SISTEMA: “Los metafísicos de Tlön no buscan la verdad ni siquiera la verosimilitud: buscan el asombro. Juzgan que la metafísica es una rama de la literatura fantástica. Saben que un sistema no es otra cosa que la subordinación de todos los aspectos del universo a uno cualquiera de ellos”. Borges, J.L., Tlön, Uqbar, Orbis Tertius

TRAGEDIA: Tal y como la comprende Hegel, la cualidad de lo trágico reside en una determinación crucial de la acción, para la cual el mundo griego no poseía solución. La acción se agita entre los lados adversos de lo sabido y lo no sabido, y eso la convierte en trágica: de acuerdo con lo sabido, el agente se lanza justamente a la acción; de acuerdo con lo no sabido, esa acción se revela como una transgresión. Haciendo lo justo y adecuado, el agente viola lo justo y adecuado. La doble naturaleza de la acción se ve resuelta a la situación trágica porque el agente estaba en el deber de actuar, pero al hacerlo cae irremediablemente en el delito y la culpa. No hay modo de escapar a este callejón sin salida, porque siempre hay algo oculto que el agente es incapaz de advertir en el momento de actuar: “La realidad, por tanto, mantiene oculto en sí ese su otro lado que resulta extraño al saber, y que no se muestra a la conciencia”. Edipo no sabe que mata a su padre, sino que sólo ve en éste al ofensor que efectivamente se le muestra.
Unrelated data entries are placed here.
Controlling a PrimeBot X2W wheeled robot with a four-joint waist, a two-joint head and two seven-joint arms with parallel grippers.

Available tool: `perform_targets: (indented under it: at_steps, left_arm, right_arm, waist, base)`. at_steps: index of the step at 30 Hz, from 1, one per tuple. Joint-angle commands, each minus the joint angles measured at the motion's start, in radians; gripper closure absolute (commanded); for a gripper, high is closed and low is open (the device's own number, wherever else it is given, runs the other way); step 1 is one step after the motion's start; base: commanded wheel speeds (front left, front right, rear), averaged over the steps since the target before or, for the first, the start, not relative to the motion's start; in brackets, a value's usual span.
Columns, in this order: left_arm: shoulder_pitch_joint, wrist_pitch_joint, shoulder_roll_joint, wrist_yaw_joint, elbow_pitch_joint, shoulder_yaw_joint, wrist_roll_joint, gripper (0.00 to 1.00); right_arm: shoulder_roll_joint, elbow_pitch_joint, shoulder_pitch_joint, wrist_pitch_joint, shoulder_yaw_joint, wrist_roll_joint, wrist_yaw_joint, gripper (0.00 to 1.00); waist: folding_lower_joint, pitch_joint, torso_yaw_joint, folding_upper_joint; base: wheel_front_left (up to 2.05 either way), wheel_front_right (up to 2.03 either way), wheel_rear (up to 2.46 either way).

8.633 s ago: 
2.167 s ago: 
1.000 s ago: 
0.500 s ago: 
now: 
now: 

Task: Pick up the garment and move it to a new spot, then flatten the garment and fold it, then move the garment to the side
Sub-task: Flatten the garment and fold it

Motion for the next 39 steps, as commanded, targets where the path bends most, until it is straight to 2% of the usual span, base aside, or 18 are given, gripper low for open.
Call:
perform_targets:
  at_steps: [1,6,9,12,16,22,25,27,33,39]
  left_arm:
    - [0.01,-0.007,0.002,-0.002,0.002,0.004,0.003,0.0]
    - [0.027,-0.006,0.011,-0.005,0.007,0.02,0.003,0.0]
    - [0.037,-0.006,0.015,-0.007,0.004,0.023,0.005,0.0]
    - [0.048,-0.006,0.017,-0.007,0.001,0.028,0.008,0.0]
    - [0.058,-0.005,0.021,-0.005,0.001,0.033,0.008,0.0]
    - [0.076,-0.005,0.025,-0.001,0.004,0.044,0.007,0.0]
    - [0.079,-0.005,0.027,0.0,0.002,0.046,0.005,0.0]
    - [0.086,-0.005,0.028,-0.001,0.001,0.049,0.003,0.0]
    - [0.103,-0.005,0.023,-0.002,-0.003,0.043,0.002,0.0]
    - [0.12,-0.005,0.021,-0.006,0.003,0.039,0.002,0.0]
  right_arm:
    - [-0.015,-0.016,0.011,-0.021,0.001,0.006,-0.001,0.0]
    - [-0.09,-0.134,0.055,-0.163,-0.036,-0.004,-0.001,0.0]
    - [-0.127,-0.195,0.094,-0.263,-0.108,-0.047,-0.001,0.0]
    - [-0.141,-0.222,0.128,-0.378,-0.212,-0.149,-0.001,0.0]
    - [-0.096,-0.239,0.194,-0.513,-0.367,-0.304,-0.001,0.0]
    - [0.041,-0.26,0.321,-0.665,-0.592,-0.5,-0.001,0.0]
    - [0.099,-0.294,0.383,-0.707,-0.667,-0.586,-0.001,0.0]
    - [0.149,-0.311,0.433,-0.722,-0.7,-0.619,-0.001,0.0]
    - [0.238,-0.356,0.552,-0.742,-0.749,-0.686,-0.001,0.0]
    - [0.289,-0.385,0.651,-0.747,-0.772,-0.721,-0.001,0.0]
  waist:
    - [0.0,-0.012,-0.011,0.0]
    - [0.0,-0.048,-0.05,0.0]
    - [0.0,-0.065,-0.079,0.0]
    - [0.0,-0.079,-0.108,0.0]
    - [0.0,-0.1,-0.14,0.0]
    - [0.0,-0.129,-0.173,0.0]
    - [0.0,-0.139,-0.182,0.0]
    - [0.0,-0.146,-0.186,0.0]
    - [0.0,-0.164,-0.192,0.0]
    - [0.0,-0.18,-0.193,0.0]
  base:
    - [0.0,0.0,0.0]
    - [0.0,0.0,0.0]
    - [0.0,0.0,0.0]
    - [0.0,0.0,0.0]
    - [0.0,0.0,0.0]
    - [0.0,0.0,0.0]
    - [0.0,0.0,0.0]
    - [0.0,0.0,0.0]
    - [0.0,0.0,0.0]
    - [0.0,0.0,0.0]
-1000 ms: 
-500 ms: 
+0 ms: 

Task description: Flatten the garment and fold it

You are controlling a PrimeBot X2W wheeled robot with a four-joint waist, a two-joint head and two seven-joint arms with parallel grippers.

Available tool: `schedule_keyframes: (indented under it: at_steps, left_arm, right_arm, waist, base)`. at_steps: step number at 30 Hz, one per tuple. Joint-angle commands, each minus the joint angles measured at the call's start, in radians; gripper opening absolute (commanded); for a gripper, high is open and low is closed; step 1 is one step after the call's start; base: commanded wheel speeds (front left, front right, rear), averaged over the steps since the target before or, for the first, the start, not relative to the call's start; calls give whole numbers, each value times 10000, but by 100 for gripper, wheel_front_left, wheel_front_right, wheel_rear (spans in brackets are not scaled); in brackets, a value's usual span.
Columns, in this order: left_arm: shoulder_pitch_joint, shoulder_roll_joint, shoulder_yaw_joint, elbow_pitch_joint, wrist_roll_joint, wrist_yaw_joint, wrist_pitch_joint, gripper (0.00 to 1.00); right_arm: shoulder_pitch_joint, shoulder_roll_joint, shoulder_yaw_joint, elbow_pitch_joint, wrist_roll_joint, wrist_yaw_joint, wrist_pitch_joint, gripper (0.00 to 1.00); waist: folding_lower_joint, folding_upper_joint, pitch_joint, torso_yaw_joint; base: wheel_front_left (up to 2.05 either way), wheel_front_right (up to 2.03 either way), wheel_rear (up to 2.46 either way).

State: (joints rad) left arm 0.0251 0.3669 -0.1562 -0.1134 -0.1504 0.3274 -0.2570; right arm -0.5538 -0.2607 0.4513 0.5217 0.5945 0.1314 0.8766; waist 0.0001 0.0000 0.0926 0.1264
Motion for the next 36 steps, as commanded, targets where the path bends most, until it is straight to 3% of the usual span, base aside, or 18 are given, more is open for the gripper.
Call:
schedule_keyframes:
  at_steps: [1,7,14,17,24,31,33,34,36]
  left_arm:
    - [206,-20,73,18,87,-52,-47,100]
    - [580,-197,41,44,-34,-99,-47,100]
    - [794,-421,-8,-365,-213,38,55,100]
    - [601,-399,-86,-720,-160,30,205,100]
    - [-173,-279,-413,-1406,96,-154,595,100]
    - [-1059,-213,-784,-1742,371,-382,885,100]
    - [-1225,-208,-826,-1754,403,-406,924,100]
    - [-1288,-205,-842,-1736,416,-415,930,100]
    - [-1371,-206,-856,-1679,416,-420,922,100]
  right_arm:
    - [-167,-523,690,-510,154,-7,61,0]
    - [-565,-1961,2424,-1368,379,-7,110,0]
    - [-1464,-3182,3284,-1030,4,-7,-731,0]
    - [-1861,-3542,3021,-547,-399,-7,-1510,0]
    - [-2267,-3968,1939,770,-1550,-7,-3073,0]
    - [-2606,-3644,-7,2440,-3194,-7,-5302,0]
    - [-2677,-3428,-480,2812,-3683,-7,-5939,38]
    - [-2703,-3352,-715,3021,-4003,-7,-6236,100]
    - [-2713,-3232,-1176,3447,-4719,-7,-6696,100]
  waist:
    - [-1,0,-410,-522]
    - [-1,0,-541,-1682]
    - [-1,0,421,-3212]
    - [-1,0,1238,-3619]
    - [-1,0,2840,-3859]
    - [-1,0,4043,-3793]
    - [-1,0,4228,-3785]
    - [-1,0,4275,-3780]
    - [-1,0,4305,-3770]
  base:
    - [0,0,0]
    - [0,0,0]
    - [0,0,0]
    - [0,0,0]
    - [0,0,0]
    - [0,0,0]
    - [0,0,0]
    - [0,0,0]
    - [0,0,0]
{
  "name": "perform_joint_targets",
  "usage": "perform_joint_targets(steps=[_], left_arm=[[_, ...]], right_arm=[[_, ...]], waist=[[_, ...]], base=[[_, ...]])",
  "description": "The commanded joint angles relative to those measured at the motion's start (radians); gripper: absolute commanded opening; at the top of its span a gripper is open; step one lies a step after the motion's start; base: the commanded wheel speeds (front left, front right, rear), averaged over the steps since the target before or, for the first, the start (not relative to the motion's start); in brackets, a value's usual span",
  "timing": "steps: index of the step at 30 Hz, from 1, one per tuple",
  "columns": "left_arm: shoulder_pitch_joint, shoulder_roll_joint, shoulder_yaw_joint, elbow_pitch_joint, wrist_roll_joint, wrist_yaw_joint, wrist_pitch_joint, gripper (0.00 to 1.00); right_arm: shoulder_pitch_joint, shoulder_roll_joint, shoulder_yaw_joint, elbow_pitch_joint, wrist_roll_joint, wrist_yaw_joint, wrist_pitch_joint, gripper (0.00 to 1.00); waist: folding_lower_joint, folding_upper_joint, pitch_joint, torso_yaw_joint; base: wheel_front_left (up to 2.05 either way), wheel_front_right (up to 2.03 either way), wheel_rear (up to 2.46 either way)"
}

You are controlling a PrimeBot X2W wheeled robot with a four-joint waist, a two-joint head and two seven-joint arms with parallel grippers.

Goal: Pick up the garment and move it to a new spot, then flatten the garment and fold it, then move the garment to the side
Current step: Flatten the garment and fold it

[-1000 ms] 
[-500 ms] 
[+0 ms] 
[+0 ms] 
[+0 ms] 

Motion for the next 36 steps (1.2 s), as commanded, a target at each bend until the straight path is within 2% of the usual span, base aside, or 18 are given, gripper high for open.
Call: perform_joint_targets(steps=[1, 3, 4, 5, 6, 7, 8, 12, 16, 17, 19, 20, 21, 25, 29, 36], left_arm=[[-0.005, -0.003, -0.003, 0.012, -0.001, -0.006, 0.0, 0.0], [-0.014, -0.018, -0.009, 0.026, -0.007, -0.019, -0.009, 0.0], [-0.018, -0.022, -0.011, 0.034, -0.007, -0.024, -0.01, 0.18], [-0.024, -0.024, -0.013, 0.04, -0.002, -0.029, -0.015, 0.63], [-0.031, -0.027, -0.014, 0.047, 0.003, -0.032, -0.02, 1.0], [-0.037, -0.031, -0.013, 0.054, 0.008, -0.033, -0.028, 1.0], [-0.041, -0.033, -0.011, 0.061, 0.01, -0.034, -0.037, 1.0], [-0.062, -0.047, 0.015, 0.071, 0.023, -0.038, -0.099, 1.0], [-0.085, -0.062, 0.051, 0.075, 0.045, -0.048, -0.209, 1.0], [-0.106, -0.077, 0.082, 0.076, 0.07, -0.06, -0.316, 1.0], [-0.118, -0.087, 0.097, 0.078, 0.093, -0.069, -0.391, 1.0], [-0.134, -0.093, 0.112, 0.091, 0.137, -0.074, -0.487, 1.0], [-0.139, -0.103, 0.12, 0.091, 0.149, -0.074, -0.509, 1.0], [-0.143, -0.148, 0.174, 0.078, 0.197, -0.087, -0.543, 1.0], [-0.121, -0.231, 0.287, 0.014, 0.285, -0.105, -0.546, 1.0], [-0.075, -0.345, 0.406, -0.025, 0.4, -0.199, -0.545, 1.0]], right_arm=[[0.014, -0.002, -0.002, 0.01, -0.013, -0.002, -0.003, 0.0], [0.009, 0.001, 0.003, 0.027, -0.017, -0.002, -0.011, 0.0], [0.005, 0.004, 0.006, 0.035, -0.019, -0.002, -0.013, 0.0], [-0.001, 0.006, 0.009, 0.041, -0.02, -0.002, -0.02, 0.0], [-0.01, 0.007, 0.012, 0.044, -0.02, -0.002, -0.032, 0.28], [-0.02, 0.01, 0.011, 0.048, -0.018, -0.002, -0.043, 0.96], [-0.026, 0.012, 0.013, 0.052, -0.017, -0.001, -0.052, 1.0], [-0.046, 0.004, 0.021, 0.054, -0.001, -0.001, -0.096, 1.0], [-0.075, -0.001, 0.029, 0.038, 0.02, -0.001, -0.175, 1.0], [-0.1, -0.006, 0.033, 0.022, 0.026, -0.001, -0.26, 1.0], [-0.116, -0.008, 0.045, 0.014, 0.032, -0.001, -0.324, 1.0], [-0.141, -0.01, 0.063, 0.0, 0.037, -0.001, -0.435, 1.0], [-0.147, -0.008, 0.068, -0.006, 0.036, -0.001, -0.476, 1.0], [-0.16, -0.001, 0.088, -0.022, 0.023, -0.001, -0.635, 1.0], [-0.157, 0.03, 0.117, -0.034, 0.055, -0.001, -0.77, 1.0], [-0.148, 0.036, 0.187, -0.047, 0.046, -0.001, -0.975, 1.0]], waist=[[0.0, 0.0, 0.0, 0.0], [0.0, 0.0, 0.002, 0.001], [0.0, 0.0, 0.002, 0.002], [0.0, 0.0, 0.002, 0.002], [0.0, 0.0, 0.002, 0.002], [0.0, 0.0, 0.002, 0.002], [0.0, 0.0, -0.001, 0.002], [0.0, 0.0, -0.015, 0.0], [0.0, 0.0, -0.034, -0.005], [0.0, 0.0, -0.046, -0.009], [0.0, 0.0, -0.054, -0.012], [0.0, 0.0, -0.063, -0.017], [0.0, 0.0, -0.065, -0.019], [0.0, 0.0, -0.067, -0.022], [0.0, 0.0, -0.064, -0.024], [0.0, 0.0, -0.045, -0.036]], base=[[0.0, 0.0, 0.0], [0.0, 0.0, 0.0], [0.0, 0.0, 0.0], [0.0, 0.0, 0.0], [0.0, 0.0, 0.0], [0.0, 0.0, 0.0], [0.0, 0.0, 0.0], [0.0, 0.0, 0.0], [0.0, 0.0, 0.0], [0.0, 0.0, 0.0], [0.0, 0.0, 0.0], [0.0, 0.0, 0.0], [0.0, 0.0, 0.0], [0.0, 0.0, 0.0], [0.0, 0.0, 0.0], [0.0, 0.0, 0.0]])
Lo relevante de esta caracterización del actuar es que toda acción participa, tiene que participar de esta doble dimensión por la que es y no es lo que es. El secreto de la acción, pues, el único modo de redimirla de su condición trágica sin renunciar a su efectividad, será la introducción de algún modo intrínseco de hacer soportable y afirmativa la mezclada condición de saber y no saber en la que siempre se da. En Grecia, tal y como muestran las tragedias de Sófocles, este dispositivo no existe y la acción se ve condenada a disolverse en su íntima contradicción: “A la conciencia ética le persigue de este modo un poder fotófobo [que huye de la luz y que detesta la luz], que sólo irrumpe cuando la acción se ha producido (…). El agente no puede negar el delito ni la culpa”. Cf. Hegel, G.W.F., PhG, VI.A.b. La acción ética, el saber humano y el divino, la culpa y el destino

UNIVERSAL: “Lo particular superado/asumido (Aufgehobene) es lo universal”. Hegel, G.W.F., PhG, V. Certeza y verdad de la razónDe acuerdo con Hegel, existe un movimiento intrínseco a lo universal que lo arranca de la simple abstracción y lo constituye como efectivamente real. En esa tesitura, lo universal no es ya lo precedente, lo solamente supuesto, lo separado, sino que se compenetra con lo individual. Una universalidad que no expele de sí la particularidad del individuo, sino que asume y resignifica sus diferencias. La universalidad efectiva no se da en un elemento ajeno a la existencia -que siempre es existencia de lo concreto-, de tal manera que la particularidad de las diferencias, la materialidad de lo existente constituye propiamente el contenido [Inhalt] de lo universal: “las diferencias de esta individualidad son las que constituyen el contenido de aquel universal”. Esta complejidad de lo universal, lejana a la simple abstracción, sólo adquiere vida efectiva como espíritu, es decir, como textura concreta de la vida humana en común, y como conciencia ética, es decir, conciencia de esa realidad compartida: “Esta Cosa [la Cosa absoluta [absolute Sache]) es la sustancia ética [sittliche Substanz]; y la conciencia de esta cosa es la conciencia ética”. En esta Cosa absoluta que es el espíritu, “permanecen incluidos los momentos del ser, de la conciencia pura, y del sí mismo [Selbst]: una unidad que constituye la esencia de estas masa, y no les permite ya a estos momentos disociarse (...)”. Cf. Hegel, G.W.F., PhG, V. C. b. La razón legisladora. 

VERDAD: “Sé la Verdad pero no puedo razonar la Verdad”. Borges, J.L., La secta de los treinta.